Material provided:
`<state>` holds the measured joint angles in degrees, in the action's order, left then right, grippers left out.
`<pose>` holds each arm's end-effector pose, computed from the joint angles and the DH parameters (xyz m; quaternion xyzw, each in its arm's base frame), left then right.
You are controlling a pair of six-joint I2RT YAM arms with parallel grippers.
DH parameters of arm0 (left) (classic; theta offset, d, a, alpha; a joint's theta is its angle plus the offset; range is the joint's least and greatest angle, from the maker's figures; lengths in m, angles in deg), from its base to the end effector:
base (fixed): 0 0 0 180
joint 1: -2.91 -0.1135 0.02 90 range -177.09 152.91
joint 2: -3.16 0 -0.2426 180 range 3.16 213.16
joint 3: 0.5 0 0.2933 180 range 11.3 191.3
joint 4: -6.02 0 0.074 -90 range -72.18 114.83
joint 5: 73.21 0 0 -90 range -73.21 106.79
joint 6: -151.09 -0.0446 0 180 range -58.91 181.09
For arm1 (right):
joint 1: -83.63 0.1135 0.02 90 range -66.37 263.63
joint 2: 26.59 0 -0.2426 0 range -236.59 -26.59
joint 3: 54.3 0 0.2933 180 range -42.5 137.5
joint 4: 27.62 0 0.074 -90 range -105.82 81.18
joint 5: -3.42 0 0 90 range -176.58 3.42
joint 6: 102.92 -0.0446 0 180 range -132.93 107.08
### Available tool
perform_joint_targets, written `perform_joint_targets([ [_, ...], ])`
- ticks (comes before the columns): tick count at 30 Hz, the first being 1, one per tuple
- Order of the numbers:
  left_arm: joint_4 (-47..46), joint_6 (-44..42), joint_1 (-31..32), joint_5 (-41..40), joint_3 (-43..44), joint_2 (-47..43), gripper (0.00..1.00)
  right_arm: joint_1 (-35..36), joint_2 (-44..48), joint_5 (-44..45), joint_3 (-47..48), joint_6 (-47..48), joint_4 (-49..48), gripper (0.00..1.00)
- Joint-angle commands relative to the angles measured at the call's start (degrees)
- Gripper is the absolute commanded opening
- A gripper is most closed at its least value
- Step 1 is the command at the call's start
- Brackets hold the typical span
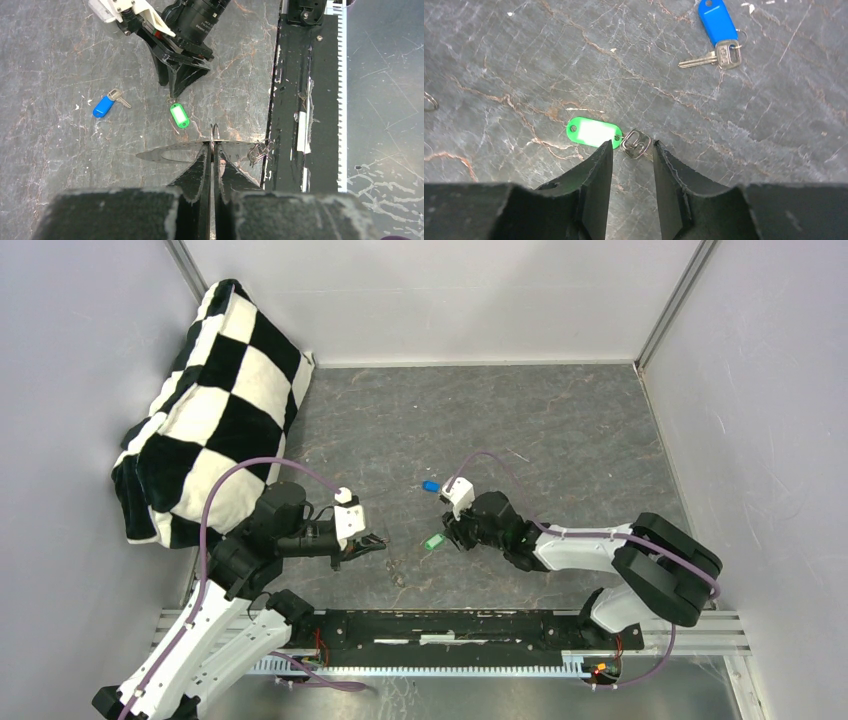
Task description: Put the keys on the keyring
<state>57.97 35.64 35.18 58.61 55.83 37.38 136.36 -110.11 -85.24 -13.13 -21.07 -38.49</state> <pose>0.1398 -0.1235 0.3070 0.5468 0.6216 -0.3361 0.4490 0.1889 0.2465 0.0950 -0.3256 0.8093 0.2388 0.4265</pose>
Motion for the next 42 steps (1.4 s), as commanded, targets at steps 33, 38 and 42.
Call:
perform_joint_targets([
  [33,-3.04,2.85,0.16,-0.97,3.63,0.88,0.02,-11.88,-10.09,-37.08,8.93,32.88,7.54,0.31],
  [38,-2.99,3.0,0.17,-0.96,3.63,0.76,0.02,-12.02,-11.44,-35.96,9.77,33.98,9.1,0.27],
  [42,-3.0,3.3,0.16,-0.98,3.72,0.59,0.02,-12.03,-12.22,-34.39,10.39,33.73,9.57,0.25],
])
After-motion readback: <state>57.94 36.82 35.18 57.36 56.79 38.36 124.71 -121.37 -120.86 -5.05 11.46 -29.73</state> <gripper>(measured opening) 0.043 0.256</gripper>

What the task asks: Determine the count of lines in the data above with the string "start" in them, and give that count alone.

Written solution: 2